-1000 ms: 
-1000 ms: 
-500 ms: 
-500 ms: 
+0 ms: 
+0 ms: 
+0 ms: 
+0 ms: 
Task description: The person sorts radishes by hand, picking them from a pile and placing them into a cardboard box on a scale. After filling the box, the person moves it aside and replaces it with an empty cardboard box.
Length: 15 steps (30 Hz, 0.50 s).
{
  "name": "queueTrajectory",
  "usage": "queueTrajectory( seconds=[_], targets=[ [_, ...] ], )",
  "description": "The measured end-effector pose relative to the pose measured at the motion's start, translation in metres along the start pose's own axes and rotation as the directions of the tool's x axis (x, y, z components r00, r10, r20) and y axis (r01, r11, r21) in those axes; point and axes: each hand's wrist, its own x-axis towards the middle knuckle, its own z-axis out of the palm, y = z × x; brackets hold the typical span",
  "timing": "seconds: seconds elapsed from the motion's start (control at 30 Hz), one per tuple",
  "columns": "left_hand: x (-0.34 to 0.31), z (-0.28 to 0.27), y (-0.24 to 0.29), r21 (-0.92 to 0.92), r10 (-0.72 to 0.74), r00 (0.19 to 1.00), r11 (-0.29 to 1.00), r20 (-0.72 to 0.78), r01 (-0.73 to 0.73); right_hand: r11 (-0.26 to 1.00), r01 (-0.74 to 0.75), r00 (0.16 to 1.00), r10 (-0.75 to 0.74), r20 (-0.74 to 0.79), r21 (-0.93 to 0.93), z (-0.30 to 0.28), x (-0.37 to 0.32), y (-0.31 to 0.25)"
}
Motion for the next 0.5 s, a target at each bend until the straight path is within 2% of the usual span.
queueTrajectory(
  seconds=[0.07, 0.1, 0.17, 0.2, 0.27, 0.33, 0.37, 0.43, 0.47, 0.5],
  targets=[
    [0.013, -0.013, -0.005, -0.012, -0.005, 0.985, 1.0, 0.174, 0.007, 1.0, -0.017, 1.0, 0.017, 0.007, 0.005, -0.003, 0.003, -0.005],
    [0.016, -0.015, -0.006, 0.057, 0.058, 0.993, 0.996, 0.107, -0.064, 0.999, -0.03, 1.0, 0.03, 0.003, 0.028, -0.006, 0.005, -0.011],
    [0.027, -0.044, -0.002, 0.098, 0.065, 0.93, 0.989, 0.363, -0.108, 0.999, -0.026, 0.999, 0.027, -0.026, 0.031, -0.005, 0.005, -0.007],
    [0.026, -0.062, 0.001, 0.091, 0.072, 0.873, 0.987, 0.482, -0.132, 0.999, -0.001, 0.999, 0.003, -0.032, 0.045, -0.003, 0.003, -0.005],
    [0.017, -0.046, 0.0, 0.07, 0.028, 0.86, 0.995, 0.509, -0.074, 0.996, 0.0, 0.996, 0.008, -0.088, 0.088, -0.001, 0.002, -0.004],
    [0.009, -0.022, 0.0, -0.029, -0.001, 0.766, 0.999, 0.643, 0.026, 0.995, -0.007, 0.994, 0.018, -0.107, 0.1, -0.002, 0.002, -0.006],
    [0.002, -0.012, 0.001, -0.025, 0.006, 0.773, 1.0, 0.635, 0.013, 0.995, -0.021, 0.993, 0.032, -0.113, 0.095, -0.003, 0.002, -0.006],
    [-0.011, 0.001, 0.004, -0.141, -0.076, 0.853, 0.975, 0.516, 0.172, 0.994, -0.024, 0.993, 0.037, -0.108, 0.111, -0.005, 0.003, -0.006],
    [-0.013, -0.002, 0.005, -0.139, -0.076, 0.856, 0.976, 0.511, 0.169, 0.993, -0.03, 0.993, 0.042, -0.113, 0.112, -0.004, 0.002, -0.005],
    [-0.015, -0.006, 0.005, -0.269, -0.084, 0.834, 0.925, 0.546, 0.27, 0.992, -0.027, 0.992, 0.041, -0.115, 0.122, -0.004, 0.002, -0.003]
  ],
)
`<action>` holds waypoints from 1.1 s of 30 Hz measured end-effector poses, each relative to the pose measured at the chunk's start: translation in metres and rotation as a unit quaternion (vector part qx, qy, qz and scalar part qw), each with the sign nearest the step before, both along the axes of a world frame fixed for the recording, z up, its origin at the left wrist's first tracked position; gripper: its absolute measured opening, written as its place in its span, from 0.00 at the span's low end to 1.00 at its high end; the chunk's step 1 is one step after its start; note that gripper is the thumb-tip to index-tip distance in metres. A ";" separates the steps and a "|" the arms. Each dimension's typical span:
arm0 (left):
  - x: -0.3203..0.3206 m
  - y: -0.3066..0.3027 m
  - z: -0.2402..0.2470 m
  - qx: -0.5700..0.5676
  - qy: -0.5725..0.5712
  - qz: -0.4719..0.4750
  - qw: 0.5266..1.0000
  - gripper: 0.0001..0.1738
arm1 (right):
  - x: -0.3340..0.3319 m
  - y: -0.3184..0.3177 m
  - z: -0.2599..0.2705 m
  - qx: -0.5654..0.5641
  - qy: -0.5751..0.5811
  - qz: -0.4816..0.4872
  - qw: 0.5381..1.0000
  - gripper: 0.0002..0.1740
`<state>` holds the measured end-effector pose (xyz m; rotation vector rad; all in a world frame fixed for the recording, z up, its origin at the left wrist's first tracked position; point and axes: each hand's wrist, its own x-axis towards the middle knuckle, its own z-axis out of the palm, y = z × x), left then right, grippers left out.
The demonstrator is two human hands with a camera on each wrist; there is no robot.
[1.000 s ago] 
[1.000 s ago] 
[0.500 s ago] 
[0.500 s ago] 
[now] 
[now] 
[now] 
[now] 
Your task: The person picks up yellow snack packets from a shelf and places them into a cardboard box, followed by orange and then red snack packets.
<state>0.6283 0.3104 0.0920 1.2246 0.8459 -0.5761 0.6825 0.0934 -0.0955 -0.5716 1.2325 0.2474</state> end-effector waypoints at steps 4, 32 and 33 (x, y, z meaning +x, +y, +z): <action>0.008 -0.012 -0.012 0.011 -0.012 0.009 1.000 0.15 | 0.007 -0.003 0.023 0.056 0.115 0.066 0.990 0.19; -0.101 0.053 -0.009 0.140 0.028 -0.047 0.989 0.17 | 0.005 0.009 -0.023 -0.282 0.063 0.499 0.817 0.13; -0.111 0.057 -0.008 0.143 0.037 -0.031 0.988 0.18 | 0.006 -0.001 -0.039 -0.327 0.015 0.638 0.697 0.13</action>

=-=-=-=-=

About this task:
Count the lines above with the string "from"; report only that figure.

Worked solution:
4